# Source data:

━━━━━━━━━━

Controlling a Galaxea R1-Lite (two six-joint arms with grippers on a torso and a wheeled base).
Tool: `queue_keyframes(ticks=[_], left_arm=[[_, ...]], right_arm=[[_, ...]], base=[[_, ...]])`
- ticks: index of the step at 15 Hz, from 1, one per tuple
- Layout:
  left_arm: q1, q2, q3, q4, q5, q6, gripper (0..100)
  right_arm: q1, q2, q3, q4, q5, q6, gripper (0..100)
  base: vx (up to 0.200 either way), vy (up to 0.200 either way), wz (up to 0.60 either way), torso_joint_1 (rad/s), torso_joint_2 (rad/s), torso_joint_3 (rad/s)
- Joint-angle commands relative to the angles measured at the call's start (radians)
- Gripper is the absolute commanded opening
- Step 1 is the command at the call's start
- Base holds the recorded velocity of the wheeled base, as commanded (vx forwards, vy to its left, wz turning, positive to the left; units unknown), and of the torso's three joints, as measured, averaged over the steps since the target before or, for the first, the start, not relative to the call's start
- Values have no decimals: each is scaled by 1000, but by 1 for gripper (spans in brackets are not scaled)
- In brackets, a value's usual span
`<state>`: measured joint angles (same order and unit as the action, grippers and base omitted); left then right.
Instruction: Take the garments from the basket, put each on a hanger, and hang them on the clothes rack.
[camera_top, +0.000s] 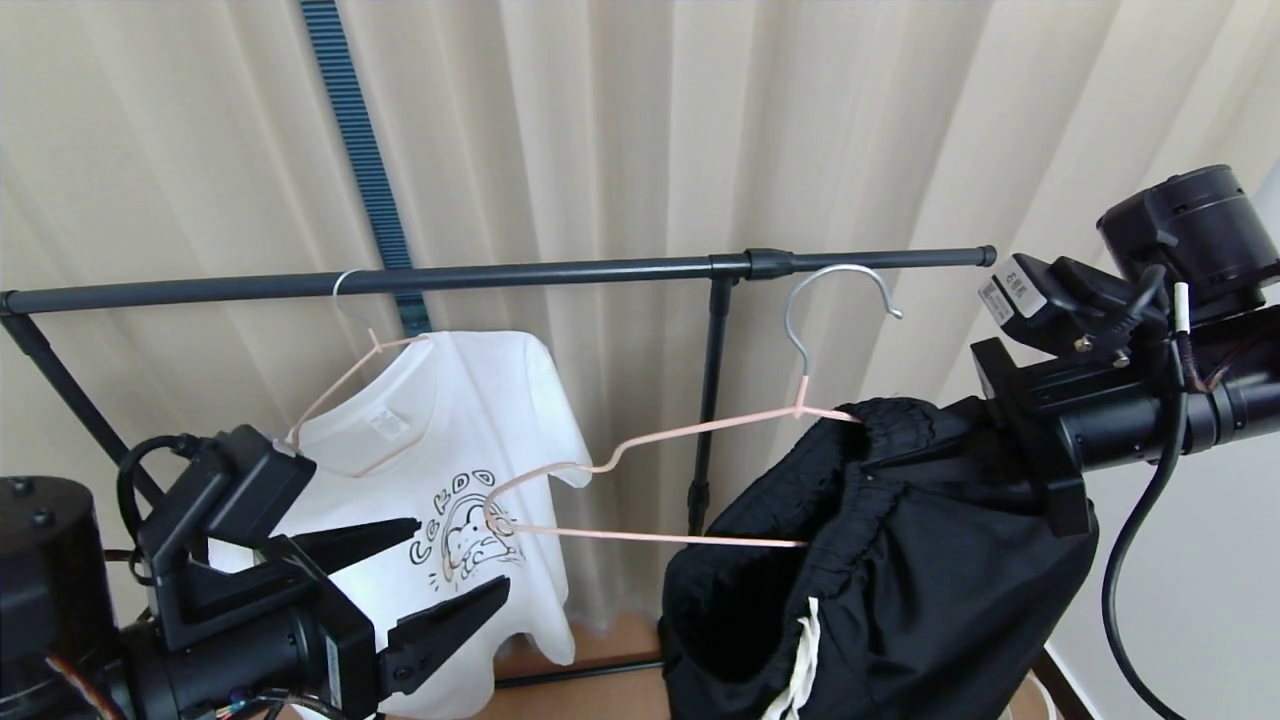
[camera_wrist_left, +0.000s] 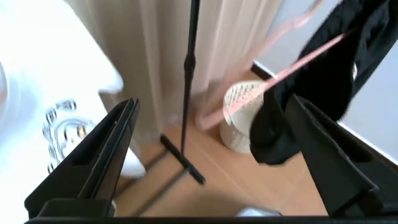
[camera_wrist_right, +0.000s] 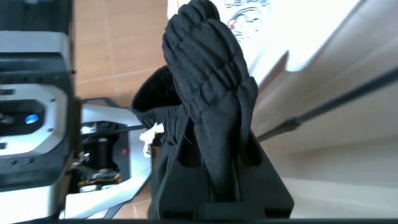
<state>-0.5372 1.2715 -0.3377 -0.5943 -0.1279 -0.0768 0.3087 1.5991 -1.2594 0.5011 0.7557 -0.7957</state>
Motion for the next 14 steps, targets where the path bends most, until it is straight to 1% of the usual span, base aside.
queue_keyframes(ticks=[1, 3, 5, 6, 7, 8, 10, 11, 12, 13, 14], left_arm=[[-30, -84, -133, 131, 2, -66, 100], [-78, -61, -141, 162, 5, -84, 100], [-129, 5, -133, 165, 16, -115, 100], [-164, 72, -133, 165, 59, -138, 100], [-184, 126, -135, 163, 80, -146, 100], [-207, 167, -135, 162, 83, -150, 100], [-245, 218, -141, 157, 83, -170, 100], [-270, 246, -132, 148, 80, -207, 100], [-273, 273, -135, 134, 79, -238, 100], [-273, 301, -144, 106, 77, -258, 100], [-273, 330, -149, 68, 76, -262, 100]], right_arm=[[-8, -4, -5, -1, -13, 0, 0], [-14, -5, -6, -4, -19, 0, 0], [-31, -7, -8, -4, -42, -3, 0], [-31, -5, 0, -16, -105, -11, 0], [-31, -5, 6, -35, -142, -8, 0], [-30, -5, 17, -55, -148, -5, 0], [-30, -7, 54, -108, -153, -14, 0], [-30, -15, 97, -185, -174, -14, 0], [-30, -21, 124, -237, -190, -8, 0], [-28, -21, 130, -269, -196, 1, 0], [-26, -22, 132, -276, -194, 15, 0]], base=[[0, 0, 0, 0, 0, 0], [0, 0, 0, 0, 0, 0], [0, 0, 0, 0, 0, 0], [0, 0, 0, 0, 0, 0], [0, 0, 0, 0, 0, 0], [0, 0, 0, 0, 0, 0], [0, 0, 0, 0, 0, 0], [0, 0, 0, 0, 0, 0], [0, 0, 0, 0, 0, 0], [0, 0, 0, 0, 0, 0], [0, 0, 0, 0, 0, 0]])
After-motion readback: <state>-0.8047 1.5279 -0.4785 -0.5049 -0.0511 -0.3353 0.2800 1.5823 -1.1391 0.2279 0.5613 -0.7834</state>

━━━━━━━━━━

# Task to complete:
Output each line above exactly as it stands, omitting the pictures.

# Reply to the exercise:
Controlling a Galaxea R1-Lite (two six-joint arms with grippers on a torso and a wheeled base).
Tool: `queue_keyframes(ticks=[_], left_arm=[[_, ...]], right_arm=[[_, ...]], base=[[_, ...]])`
- ticks: index of the step at 15 Hz, from 1, one per tuple
- Layout:
  left_arm: q1, q2, q3, q4, q5, q6, gripper (0..100)
  right_arm: q1, q2, q3, q4, q5, q6, gripper (0..100)
  base: vx (up to 0.200 either way), vy (up to 0.200 either way), wz (up to 0.60 either way), torso_joint_1 (rad/s), torso_joint_2 (rad/s), torso_joint_3 (rad/s)
- Joint-angle commands relative to the angles measured at the call's start (radians)
- Gripper is the absolute commanded opening
- Step 1 is the command at the call's start
- Base holds the recorded velocity of the wheeled base, as commanded (vx forwards, vy to its left, wz turning, positive to the left; units unknown), and of the torso's three joints, as measured, averaged over the steps since the target before or, for the first, the start, not relative to the call's start
- Values have no decimals: each is scaled by 1000, but by 1 for gripper (spans in brackets are not scaled)
- In brackets, a value's usual span
`<state>`: measured joint angles (same order and unit as the action, grippers and base omitted); left then right.
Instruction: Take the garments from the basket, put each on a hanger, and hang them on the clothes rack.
[camera_top, +0.000s] 
[camera_wrist_left, +0.000s] 
[camera_wrist_right, +0.000s] 
<state>-0.5372 1.2715 -0.3377 -0.5943 -0.1279 -0.0768 0.3087 1.5991 -1.2594 0.5011 0.7557 -0.7957</state>
Motion for the next 14 steps, targets where the path bends most, until it is straight to 1% of the usual span, base aside.
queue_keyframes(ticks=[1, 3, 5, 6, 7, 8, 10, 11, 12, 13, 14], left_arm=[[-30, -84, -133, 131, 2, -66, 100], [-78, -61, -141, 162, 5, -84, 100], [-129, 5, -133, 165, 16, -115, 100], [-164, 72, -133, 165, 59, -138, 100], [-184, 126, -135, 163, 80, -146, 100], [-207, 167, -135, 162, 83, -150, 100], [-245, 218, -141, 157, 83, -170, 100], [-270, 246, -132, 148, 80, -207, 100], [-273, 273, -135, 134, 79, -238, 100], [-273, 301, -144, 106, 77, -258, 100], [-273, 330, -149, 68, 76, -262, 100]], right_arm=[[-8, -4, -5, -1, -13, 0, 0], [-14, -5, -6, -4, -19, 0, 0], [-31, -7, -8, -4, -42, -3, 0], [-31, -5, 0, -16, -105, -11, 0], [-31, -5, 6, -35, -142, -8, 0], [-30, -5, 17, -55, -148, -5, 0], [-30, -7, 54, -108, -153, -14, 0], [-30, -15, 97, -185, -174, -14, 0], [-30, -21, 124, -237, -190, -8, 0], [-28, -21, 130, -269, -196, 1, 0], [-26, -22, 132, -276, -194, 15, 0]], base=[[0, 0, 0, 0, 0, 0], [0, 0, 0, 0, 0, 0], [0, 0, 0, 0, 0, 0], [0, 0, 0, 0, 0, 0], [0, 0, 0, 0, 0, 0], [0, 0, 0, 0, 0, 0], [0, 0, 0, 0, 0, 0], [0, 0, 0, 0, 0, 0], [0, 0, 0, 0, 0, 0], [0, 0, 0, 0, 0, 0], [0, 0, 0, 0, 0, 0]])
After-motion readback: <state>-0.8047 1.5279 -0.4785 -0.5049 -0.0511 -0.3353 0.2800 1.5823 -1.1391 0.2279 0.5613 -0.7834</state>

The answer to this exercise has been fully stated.